# Measuring Completeness

**Activity Overview**: Evaluate data completeness by checking missing data rates and handling partially available records.

## Title: Customer Profiles

**Task**: Calculate the missing data rate for customer profiles.

**Steps**:
1. List all required fields for a complete customer profile (e.g., name, address, email,
phone number).
2. Analyze the dataset to count how many profiles have missing fields.
3. Calculate the percentage of missing data fields across all profiles.

In [1]:
# Write your code from here
import pandas as pd
from io import StringIO

# Sample customer profiles CSV with missing values
customer_profiles_csv = StringIO("""
customer_id,name,address,email,phone
1,Alice,123 Apple St,alice@example.com,555-1234
2,Bob,,bob@example.com,
3,Charlie,789 Cherry Ave,,555-5678
4,,456 Banana Blvd,charlie@example.com,555-8765
5,Eve,1010 Date Dr,eve@example.com,555-0000
""")

# Load dataset
df = pd.read_csv(customer_profiles_csv)

# Required fields for completeness
required_fields = ['name', 'address', 'email', 'phone']

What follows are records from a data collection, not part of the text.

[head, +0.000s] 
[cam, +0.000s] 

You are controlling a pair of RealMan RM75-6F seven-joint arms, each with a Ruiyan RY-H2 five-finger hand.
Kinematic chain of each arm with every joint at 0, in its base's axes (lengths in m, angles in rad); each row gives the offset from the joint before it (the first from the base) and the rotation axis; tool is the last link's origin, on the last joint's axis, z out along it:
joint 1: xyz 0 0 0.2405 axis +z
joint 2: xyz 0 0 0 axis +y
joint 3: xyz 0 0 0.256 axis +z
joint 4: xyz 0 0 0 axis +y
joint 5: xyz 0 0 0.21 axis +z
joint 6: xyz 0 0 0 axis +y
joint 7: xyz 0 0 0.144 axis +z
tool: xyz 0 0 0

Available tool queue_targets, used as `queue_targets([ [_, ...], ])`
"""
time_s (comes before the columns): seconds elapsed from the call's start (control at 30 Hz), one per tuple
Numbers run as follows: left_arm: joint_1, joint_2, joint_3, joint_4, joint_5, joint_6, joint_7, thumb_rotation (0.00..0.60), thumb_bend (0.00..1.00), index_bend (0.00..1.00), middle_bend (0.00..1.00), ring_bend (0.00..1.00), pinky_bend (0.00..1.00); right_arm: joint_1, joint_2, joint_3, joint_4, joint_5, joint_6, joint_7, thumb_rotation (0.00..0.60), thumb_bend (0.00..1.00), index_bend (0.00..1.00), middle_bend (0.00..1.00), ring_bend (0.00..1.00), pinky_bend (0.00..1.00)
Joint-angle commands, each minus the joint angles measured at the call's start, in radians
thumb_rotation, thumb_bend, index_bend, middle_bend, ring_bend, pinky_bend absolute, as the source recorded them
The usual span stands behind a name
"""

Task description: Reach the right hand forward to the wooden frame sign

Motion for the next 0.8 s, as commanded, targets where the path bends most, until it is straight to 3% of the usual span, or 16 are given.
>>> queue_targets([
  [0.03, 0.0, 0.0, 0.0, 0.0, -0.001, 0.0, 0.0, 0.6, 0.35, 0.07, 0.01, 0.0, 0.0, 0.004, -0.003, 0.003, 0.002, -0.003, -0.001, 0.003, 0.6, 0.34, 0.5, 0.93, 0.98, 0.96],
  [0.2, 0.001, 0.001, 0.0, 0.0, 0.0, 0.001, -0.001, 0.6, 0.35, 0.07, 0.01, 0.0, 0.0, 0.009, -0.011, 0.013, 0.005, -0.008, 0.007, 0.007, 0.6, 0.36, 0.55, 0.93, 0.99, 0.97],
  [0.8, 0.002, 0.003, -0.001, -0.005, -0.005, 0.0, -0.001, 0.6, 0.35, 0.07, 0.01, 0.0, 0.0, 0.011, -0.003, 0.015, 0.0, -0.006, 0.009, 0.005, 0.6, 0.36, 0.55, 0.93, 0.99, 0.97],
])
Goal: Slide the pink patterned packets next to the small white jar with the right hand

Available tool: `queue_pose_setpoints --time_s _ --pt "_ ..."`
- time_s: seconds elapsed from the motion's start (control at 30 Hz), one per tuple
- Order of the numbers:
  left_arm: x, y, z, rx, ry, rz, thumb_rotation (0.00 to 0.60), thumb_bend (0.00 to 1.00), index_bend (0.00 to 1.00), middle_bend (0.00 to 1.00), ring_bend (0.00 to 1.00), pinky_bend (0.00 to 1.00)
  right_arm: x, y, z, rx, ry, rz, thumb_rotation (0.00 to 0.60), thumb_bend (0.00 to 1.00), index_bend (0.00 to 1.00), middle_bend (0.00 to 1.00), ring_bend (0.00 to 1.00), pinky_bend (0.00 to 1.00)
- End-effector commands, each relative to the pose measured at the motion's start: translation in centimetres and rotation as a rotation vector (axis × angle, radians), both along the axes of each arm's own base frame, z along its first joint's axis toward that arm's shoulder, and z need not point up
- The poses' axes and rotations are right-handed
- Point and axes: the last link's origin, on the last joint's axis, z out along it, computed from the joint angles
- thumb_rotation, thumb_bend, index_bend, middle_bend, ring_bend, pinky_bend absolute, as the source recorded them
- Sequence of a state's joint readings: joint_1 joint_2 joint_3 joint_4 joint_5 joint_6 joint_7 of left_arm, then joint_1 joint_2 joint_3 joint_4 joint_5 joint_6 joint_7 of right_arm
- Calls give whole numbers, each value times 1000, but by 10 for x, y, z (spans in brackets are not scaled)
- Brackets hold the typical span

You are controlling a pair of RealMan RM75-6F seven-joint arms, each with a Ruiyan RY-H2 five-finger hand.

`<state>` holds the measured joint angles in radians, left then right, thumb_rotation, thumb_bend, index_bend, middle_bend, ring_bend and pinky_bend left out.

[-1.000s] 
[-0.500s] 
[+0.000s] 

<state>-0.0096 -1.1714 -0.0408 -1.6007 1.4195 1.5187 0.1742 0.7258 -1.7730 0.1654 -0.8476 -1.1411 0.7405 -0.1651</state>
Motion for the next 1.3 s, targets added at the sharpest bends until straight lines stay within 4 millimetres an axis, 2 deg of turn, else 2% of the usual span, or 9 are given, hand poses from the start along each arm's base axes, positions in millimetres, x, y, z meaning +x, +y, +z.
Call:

# Calculate missing count per field
missing_per_field = df[required_fields].isnull().sum()

# Total number of fields to check (profiles * required fields)
total_fields = df.shape[0] * len(required_fields)

# Total missing fields across all profiles
total_missing = missing_per_field.sum()

# Percentage of missing data fields
missing_percentage = (total_missing / total_fields) * 100

# Number of profiles with any missing required field
profiles_with_missing = df[required_fields].isnull().any(axis=1).sum()

# Output results
print("📊 Data Completeness Report")
print("--------------------------")
print(f"Total profiles: {df.shape[0]}")
print(f"Required fields: {required_fields}")
print(f"Missing values per field:\n{missing_per_field}")
print(f"Total missing fields: {total_missing} out of {total_fields} ({missing_percentage:.2f}%)")
print(f"Profiles with any missing required field: {profiles_with_missing}")


📊 Data Completeness Report
--------------------------
Total profiles: 5
Required fields: ['name', 'address', 'email', 'phone']
Missing values per field:
name       1
address    1
email      1
phone      1
dtype: int64
Total missing fields: 4 out of 20 (20.00%)
Profiles with any missing required field: 3